Sent from Petguide.com Free App


----------



## Mariah (Sep 9, 2012)

He's a cutie. I actually like the continental on him, I'm not usually a fan.


----------



## Erin (Dec 11, 2012)

I have a client at work who I do a one length all over approximately one inch cut. I hand scissor the top knot and leave it full but not too full, and do a clean face and feet on him wih pompom ears and tail. He looks very masculine in this cut, but also adorable and fluffy.


Sent from Petguide.com Free App


----------



## Indiana (Sep 11, 2011)

Ha,ha--all the people I know who have males say that everyone thinks they're girls anyway! So clip him in whatever catches your eye...his fur will grow and grow and you'll have a chance to put him in EVERYTHING eventually, lol. Coincidentally, I have my dogs in a lamb clip during the winter and Miamis in the summer  But tokipoke has had Leroy in some great male clips, and so has frankgrimes. In fact you should see the plans she has for a kramer/fragglerock topknot, very cool!


----------



## Mariah (Sep 9, 2012)

Indiana said:


> Ha,ha--all the people I know who have males say that everyone thinks they're girls anyway! So clip him in whatever catches your eye...his fur will grow and grow and you'll have a chance to put him in EVERYTHING eventually, lol. Coincidentally, I have my dogs in a lamb clip during the winter and Miamis in the summer  But tokipoke has had Leroy in some great male clips, and so has frankgrimes. In fact you should see the plans she has for a kramer/fragglerock topknot, very cool! By the way your puppy is very cute!


Oh thank you! I'll check her out and look at her boy, I love seeing other peoples poodles.
I lovee the lamb clip and the miami, I may even go for it later when his adult coat comes in.


----------



## Jacamar (Jun 2, 2012)

I have Panda in a "Modified Town & Country". I dont worry about if its masculine or feminine. Panda is secure in his masculinity either way. :laugh:


----------



## Mariah (Sep 9, 2012)

Jacamar said:


> I have Panda in a "Modified Town & Country". I dont worry about if its masculine or feminine. Panda is secure in his masculinity either way. :laugh:


Wow, your dog looks great.
Would you mind if I saved this picture and used it to show a groomer if I wanted this cut in the future?


----------



## Jacamar (Jun 2, 2012)

Mariah said:


> Wow, your dog looks great.
> Would you mind if I saved this picture and used it to show a groomer if I wanted this cut in the future?
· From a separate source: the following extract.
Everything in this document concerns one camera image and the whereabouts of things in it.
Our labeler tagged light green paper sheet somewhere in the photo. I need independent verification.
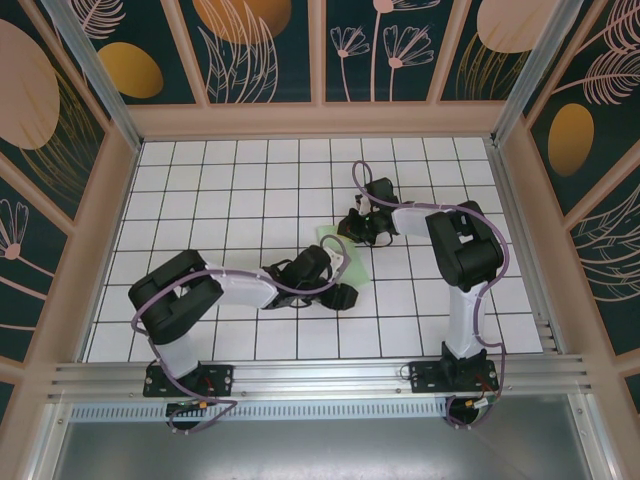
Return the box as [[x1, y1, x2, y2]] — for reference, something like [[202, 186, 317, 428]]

Wow, that is such a nice compliment. Thank you so much! :smile:

As you can see, the body is clipped short, while the legs are clipped longer. One thing that makes it different from a lamb is that the two lengths are not blended. Youre supposed to see the lines where the coat length changes, but in this shot you really cant. Part of the reason is that the leg coat is not that much longer than the body (saves me brushing time, LOL), and part of it is that all the light is coming from the camera flash, and lighting a subject like that reduces perception of depth and detail.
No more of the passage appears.